**Problem to solve**
Pull out every line below that contains the word "chair".

-------- Exercise inputs

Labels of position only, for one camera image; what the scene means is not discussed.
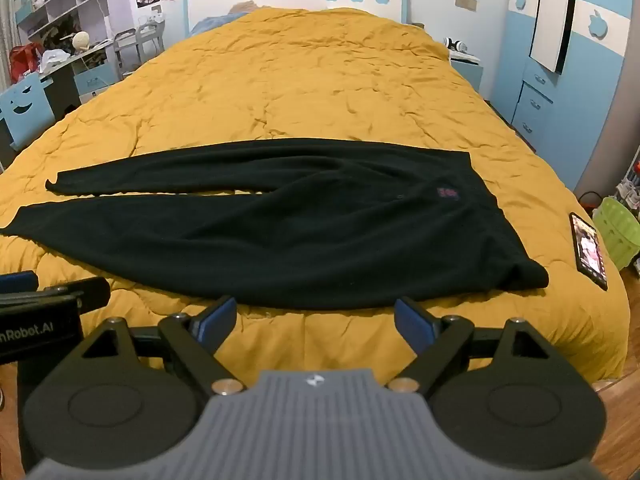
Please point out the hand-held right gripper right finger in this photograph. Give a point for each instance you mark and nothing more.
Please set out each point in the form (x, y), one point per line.
(413, 324)

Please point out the dark desk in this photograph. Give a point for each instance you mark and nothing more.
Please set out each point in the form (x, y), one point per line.
(65, 85)

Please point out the yellow quilt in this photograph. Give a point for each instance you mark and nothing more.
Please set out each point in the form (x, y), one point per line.
(300, 85)

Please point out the cluttered storage rack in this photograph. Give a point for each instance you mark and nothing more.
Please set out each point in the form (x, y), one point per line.
(631, 175)

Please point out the black pants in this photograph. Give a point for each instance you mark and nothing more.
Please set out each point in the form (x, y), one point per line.
(300, 240)

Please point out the white crumpled cloth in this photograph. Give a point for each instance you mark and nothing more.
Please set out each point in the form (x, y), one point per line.
(54, 59)

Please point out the wall socket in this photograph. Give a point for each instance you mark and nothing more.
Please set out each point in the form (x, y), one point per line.
(463, 2)

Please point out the smartphone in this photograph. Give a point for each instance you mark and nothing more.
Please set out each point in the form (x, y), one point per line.
(587, 255)

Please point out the blue smiley face chair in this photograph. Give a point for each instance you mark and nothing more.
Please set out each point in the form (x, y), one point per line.
(25, 110)

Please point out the blue and white wardrobe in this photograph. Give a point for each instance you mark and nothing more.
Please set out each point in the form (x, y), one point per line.
(600, 85)

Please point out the green plastic basket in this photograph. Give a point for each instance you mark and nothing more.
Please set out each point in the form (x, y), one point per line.
(620, 230)

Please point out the blue and white nightstand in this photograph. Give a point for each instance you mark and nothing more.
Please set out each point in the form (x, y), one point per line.
(467, 72)

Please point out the black and white headphones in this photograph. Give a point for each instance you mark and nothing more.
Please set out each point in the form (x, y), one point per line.
(457, 45)

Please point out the black framed mirror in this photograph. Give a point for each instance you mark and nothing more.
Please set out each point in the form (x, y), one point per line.
(550, 10)

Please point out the beige round ball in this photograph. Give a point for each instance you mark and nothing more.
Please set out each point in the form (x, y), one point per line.
(81, 40)

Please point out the red bag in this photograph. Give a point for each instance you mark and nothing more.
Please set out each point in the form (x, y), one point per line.
(25, 60)

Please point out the white shelf unit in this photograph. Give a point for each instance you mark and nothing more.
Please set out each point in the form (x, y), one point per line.
(60, 0)

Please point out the grey chair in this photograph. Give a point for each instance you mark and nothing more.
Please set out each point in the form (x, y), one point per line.
(125, 52)
(150, 40)

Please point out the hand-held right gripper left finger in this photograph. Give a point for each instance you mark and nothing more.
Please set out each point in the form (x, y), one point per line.
(219, 319)

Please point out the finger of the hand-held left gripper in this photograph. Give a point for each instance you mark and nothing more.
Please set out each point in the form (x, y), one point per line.
(17, 281)
(80, 291)

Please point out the blue pillow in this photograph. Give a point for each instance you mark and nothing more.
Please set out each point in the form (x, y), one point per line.
(215, 22)

----------------

**Worked solution**
Please point out the blue smiley face chair in this photograph. Give a point for each instance you mark and nothing more.
Please point out the grey chair in this photograph. Give a point for each instance you mark and nothing more.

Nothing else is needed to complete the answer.